Um legado eterno. Para um clube de futebol, todos os títulos são importantes. Vencer é a premissa principal para que um jogador ou elenco garanta uma passagem marcante pela equipe. O que dizer, então, do grupo de jogadores que ganharam o primeiro título brasileiro de uma das instituições mais tradicionais do país?
É nessa toada que os atletas integrantes do grupo que foi campeão nacional em 1959 são considerados verdadeiros heróis. De lá pra cá, são 64 anos de uma conquista que influenciou gerações e foi crucial para estabelecer o Tricolor como potência.
O tempo, no entanto, é implacável e atinge, é claro, também os ídolos da bola. No último domingo, Henrique dos Santos, conhecido como Henricão, faleceu no Rio de Janeiro. O zagueiro era o último remanescente vivo campeão da Taça Brasil de 1959.

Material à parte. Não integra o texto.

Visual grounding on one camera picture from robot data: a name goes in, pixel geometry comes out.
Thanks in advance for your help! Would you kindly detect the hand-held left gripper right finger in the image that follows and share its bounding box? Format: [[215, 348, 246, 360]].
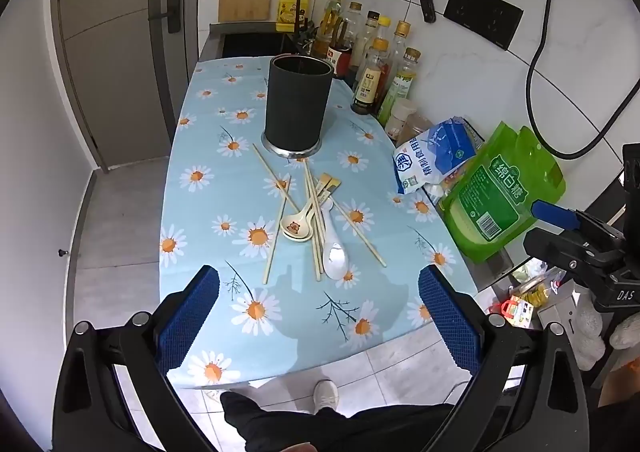
[[417, 265, 591, 452]]

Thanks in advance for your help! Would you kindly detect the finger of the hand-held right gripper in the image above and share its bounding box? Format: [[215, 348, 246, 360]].
[[523, 229, 608, 277], [531, 200, 626, 257]]

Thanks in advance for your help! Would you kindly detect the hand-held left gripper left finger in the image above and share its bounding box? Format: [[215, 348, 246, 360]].
[[52, 265, 221, 452]]

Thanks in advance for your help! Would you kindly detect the white ceramic spoon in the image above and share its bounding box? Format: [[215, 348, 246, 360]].
[[320, 197, 349, 281]]

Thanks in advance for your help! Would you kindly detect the beige bear print spoon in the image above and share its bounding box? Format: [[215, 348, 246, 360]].
[[281, 173, 333, 237], [285, 177, 343, 243]]

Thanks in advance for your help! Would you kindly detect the pile of bamboo chopsticks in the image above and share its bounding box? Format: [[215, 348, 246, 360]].
[[251, 143, 388, 284]]

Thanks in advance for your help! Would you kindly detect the black utensil holder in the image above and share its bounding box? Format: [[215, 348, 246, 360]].
[[261, 53, 333, 159]]

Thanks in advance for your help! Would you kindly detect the clear plastic bag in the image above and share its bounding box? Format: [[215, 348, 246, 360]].
[[510, 259, 576, 307]]

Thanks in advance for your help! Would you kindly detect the green sugar bag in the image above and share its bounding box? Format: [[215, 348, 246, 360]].
[[437, 121, 567, 263]]

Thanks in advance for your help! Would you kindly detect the white fuzzy cloth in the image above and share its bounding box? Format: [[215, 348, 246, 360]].
[[570, 304, 640, 373]]

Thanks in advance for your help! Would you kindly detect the colourful small carton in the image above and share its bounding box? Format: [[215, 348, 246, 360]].
[[500, 294, 538, 330]]

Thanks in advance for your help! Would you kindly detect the blue white salt bag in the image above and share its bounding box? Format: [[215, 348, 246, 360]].
[[392, 117, 478, 196]]

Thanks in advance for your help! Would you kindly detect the person's white shoe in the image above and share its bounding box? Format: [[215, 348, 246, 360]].
[[312, 379, 340, 415]]

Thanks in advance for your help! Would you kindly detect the white lid spice jar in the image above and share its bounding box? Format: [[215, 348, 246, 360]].
[[386, 98, 418, 140]]

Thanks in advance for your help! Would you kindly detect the green label gold cap bottle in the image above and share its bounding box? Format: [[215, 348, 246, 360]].
[[376, 48, 422, 125]]

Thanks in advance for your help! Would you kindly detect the orange cap tan label bottle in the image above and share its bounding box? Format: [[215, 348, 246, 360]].
[[350, 38, 392, 115]]

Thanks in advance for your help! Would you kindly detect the tall gold cap bottle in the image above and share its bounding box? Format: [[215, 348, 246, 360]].
[[390, 20, 413, 67]]

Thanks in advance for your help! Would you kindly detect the black cap vinegar bottle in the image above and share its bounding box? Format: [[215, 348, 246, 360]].
[[361, 10, 382, 57]]

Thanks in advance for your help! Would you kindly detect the clear gold cap bottle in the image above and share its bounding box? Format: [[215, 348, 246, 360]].
[[345, 2, 366, 67]]

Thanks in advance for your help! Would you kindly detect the grey door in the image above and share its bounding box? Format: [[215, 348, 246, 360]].
[[55, 0, 206, 173]]

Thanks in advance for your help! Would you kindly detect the black kitchen sink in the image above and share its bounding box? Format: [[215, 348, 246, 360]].
[[217, 29, 306, 60]]

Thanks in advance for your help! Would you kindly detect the yellow cap oil bottle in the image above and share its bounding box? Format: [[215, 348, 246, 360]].
[[320, 0, 346, 45]]

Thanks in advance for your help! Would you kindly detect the dark curved faucet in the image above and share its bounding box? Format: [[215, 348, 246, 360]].
[[267, 0, 307, 45]]

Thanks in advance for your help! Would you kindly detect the yellow detergent bottle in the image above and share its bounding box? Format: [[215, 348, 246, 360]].
[[276, 0, 311, 31]]

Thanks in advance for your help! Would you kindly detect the black wall socket panel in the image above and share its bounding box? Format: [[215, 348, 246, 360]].
[[444, 0, 524, 51]]

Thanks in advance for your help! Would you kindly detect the black door handle lock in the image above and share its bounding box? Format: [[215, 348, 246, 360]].
[[149, 0, 182, 36]]

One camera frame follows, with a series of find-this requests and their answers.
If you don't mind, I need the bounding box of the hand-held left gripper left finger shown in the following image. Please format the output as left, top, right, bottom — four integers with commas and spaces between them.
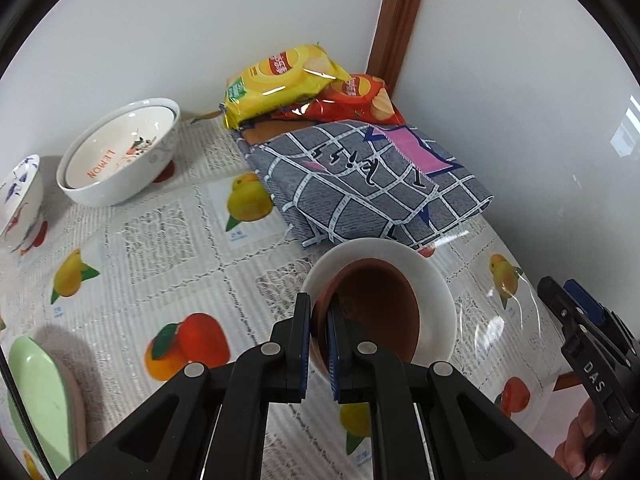
60, 291, 313, 480

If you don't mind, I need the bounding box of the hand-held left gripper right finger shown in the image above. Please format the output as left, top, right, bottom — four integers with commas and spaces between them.
327, 305, 573, 480

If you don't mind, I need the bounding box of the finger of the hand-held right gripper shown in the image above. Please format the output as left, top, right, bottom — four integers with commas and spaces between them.
537, 276, 591, 343
562, 280, 610, 328

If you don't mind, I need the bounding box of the small brown bowl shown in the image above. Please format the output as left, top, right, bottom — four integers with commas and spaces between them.
310, 258, 421, 376

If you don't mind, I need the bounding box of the person's right hand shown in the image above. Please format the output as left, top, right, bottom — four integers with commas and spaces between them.
552, 400, 608, 480

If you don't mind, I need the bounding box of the grey checked folded cloth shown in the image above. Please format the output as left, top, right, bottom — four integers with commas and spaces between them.
235, 119, 493, 251

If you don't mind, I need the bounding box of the fruit print tablecloth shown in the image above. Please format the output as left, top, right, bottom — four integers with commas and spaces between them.
0, 110, 576, 480

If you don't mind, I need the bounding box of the large white blue-rimmed bowl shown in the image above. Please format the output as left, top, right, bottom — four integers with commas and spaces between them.
56, 98, 181, 207

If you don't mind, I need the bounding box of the red chip bag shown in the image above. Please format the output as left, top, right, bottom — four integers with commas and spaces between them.
270, 74, 407, 126

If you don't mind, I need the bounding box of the green square plate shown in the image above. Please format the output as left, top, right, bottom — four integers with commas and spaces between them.
6, 335, 87, 478

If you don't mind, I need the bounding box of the yellow chip bag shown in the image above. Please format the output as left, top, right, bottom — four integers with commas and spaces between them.
218, 44, 351, 131

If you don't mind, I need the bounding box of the white bowl with orange print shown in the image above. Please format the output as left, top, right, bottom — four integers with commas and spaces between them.
64, 105, 176, 190

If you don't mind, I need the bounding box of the blue patterned footed bowl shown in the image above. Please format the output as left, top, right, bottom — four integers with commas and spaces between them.
0, 154, 48, 253

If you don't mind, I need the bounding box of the brown wooden door frame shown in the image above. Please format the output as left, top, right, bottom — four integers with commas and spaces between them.
366, 0, 432, 93

Aos 89 anos, ele sofria do Mal de Alzheimer e teve complicações cardíacas. A causa do óbito foi miocardiopatia. Em quase nove décadas, o beque dedicou 11 temporadas e 590 jogos com a camisa azul, vermelha e branca.
Exemplo
Embora fosse defensor, Henricão contrariava o estereótipo de agressividade e explosão exagerada. Não apenas em campo, como também no convívio diário. “Na cerimônia de celebração da morte dele, até brincamos perguntando quem já havia visto meu pai insurgir de maneira raivosa contra algo. Não existe”, afirma Carlos Henrique, filho do herói.
“Meu pai fez dois pênaltis em toda a carreira. Ele era firme, mas não era violento. Não há relatos de envolvimento dele com violência dentro de campo. Uma vez apenas, Nestor Mendes, historiador do Bahia, me contou que ele correu atrás de um adversário”, lembra.
Visto como agregador e contemporizador, era fã incondicional do diálogo. Antes de ser um jogador de futebol que participou ativamente de uma brilhante campanha, coroada com o triunfo sobre o Santos de Pelé em seu auge, ele era bom pai, amigo, tio e vizinho.
Dentro da sua família, a resposta é unânime: o ex-zagueiro foi um grande jogador, mas uma pessoa ainda melhor. “O maior exemplo que ele deixou foi o comportamento humano, que era contagiante”, prossegue Carlos.
“Ele era muito boa-praça. Estava sempre de bom humor e gostava muito de festejar as pequenas coisas da vida. Sempre havia motivo para reunir pessoas”, descreve Maynah Faria, neta do ex-atleta. “Henrique viveu com plenitude. Sempre destacava que aproveitou todas as idades”, completa.
Já mais velho, Henricão precisou contar com ajuda de familiares em necessidades rotineiras, como sentar. Para sua neta, ajudar seu avô idoso nada mais era do que uma forma de agradecer por tudo que lhe foi concedido. “Quando ele ia me agradecer, dizia ‘Deus lhe pague’, e eu sempre respondia que já tinha sido paga pelo grande vozão que ele foi pra mim”, conclui.
‘Gigante de Ébano’
Carioca nascido no bairro do Méier, Henricão era um contador de histórias nato. Aos seus próximos, gostava de falar sobre o que viveu, falar sobre os lugares que conheceu . “Todos sentavam ao redor para ouvir. Gostava de contar que o local preferido dele era Paris, na França”, afirma Carlos.
Para alguém que gostava de viajar, sua história sempre contou com situações do tipo. Ele participou, por exemplo, das excursões do Bahia ao exterior em 1957 e 1960, dos jogos pela Libertadores da América em 1960 e 1964, e do Torneio Internacional de Nova York, também em 1964.
Com quase dois metros, recebeu do radialista baiano Carlos Lima o apelido de ‘Gigante de Ébano’. O zagueiro, referência na defesa do Tricolor, é muito conhecido pela Taça Brasil de 59, mas também acumula outros feitos com o manto do Esquadrão de Aço. Foi vice brasileiro em 1961 e 1963, além de ter sido campeão estadual de 1958 a 1962, no primeiro pentacampeonato da história do club.
Último dos heróis de 59 a falecer, Henricão finaliza a passagem pela Terra do histórico e lendário elenco que ousou sonhar e conquistar o Brasil. Agora, o grupo de atletas que inspira os jovens torcedores do Bahia está junto no céu.